Reality television and reality game shows have a skewed view of death. Death and mortality are referenced in phrases such as “you look like death today”, “your shoes are to die for” and “this is so hard I’m going to die”. These phrases almost go the point where they are mocking the true meaning of death. Death in The Hunger Games is a cost to losing a televised game show the hunger games. Death is never mocked or glamorized which then in result makes losing seem like the ultimate cost.

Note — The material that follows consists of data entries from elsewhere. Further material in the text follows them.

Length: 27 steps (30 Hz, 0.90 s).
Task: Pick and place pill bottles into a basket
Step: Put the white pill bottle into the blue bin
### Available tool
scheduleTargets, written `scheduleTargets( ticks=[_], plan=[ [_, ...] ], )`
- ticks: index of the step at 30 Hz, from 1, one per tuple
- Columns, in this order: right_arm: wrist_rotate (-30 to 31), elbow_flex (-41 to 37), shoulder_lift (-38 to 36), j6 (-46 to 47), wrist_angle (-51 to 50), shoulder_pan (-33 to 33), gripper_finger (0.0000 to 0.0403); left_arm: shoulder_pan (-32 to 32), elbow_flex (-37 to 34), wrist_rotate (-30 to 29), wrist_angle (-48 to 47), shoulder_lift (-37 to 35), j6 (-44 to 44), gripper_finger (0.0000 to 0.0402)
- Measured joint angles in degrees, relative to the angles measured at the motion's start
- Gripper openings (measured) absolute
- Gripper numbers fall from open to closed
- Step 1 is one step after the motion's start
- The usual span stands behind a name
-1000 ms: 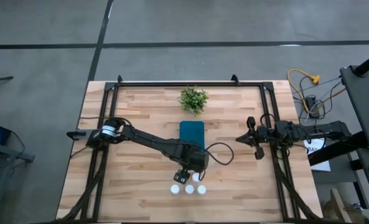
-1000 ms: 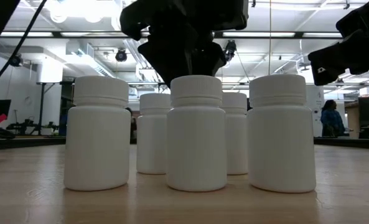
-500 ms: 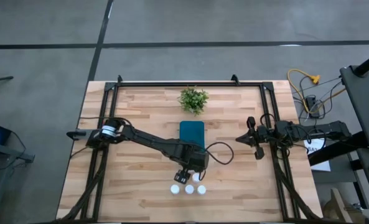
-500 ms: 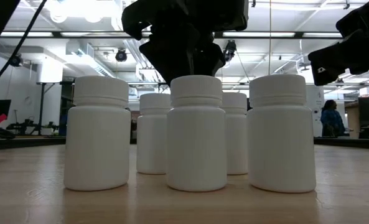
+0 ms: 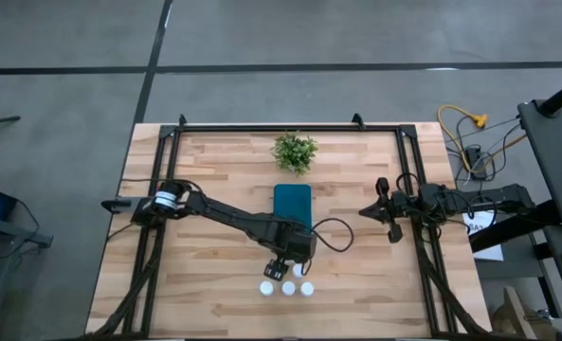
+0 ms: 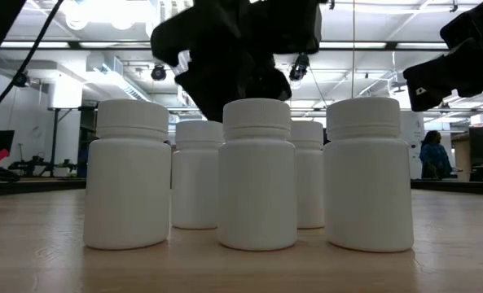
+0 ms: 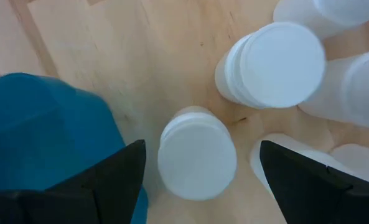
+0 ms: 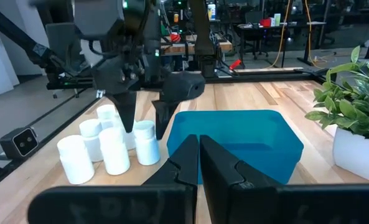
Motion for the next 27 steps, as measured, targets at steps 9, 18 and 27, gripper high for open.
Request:
scheduleTargets(
  ticks=[9, 18, 27],
  plan=[
    [0.1, 0.0, 0.0, 0.0, 0.0, 0.0, 0.0008, 0.0, 0.8, 0.2, 0.9, 0.0, 0.2, 0.0296],
    [0.1, 0.0, 0.0, 0.0, 0.0, 0.0, 0.0008, 0.0, 0.9, 0.3, 0.8, 0.0, 0.2, 0.0261],
    [0.1, 0.0, 0.0, 0.0, 0.0, 0.0, 0.0008, 0.0, 0.9, 0.3, 0.7, 0.0, 0.7, 0.0142]
  ],
)
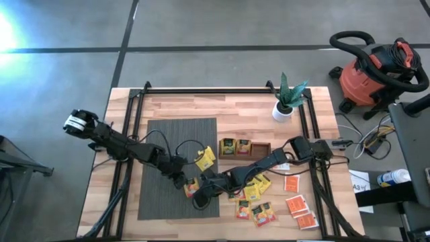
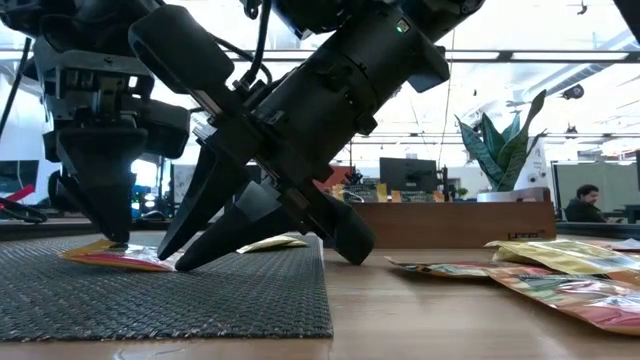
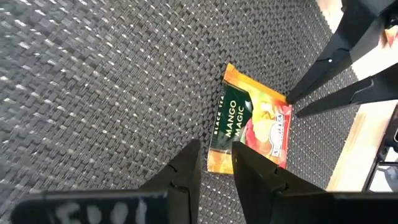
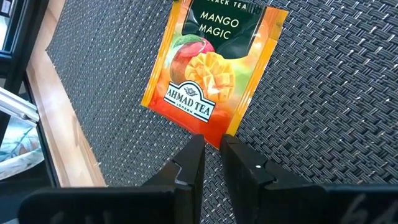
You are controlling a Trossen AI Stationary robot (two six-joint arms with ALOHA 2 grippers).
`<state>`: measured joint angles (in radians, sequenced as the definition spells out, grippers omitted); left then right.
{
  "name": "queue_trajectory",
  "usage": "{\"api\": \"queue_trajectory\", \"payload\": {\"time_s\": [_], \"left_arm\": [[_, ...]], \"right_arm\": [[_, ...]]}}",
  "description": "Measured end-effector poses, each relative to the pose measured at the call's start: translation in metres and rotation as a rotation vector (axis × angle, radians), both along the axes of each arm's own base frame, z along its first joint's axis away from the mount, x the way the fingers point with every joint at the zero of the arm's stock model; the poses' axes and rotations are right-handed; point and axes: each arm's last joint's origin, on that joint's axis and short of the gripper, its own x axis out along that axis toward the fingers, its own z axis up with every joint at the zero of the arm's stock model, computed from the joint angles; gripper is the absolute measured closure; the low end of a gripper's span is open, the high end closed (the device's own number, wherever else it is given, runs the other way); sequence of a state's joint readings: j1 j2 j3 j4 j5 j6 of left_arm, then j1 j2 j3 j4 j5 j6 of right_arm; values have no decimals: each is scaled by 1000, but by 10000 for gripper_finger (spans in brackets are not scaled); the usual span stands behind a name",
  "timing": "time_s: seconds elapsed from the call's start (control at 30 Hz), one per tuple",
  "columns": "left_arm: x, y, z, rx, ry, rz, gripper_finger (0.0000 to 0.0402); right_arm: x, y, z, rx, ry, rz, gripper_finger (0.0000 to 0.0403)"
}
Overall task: Pick & Place Tea
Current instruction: Put the orange tea bag into the left section of the wooden organizer
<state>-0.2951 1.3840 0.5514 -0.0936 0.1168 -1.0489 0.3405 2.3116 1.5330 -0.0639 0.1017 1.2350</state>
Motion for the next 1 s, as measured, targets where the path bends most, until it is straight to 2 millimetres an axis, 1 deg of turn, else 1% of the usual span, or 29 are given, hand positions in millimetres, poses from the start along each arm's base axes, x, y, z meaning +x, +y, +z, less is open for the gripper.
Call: {"api": "queue_trajectory", "payload": {"time_s": [0.13,0.23,0.5,0.7,0.83,1.0], "left_arm": [[4,-3,-9,-45,28,-32,316],[6,-4,-14,-59,49,-23,316],[11,-6,-7,-96,-34,-34,316],[11,-7,-7,-111,-33,-47,319],[11,-7,-7,-110,-33,-46,340],[11,-6,-7,-93,-40,-44,386]], "right_arm": [[1,-2,0,0,-3,-5,345],[1,-2,0,3,-8,-5,345],[1,-2,0,1,-10,2,345],[2,-4,1,-5,-14,1,345],[2,-4,1,-11,-16,4,345],[2,-4,4,-29,-26,27,345]]}}
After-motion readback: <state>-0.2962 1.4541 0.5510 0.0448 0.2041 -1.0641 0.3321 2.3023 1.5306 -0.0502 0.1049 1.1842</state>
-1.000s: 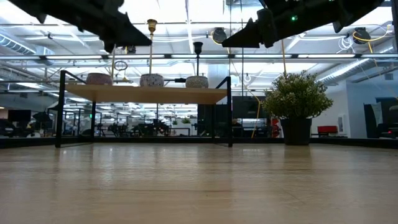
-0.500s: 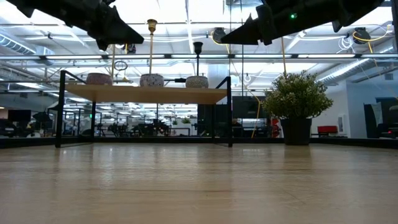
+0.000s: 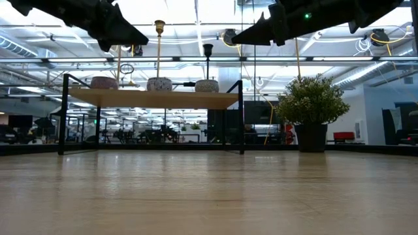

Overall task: Pick & Place candle stick holders
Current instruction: Return to Home Position

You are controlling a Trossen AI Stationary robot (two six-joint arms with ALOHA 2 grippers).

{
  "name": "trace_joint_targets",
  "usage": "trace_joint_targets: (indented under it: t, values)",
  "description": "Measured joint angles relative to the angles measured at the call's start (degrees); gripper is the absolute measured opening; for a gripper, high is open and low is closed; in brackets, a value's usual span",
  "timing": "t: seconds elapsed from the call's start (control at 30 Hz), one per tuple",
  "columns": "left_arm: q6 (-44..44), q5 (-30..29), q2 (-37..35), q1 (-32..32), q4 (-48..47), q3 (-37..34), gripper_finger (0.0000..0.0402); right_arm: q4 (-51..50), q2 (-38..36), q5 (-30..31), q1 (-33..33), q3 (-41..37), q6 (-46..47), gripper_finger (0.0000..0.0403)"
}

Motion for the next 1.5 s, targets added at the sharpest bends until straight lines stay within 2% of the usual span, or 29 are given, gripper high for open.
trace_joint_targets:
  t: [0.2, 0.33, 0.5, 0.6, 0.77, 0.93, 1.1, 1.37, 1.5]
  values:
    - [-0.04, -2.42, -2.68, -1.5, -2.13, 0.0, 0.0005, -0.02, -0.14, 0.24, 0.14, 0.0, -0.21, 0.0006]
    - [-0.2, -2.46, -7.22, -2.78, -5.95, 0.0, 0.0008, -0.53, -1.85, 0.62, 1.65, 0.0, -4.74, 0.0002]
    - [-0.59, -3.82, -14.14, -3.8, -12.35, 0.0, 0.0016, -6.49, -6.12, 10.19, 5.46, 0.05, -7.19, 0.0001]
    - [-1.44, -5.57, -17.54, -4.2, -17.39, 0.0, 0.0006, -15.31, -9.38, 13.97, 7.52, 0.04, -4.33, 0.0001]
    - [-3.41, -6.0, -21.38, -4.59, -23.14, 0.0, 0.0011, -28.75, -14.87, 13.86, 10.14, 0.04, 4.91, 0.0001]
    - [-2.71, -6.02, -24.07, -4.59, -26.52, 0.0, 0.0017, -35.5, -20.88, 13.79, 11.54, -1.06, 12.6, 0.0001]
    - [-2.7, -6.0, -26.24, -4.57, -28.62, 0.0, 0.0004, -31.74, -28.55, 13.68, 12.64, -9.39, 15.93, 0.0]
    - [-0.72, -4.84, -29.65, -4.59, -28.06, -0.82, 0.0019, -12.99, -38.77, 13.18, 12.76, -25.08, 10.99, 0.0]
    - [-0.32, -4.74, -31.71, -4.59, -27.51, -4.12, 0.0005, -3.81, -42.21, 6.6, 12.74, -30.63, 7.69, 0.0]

de Zengotita the author of Attack of the Superzeroes examines reality shows, he says, “we are inundated with stories of ordinary folk as protagonists in extreme circumstances-shattered by drugs, stricken by disease, stranded in the wild, captured by the mullahs, spending Tuesdays with Morrie, giving kidneys to their sisters, awakened from comas. But starring also mundane situations –being dumped by clueless boyfriends, worried about the size of their thighs, and on and on.” He then on goes on to say that the purpose for this is “aimed at eliciting responses that go, “I’m exactly like that” or “imagine how I would feel if…” (de Zengotita 42)” I would suggest that I rarely feel that way as I am watching mundane or dramatic reality television. De Zengotita following his earlier statements says, “There is a huge fan base out there for trauma stories…why? Well partly it’s morbid curiosity, a ghoulish investment in gazing upon the misfortunes of others (de Zengotita 42).” If there is such a fan base for trauma in reality television then how come the very famous reality television competition shows do not have any real life trauma? Allow me to suggest that while Americans love the “real” world trauma they do not want to accept that it can happen in reality, so they would rather live through it versus experience it in a cut throat game show. So viewers will cling to the mundane shows that are far from reality.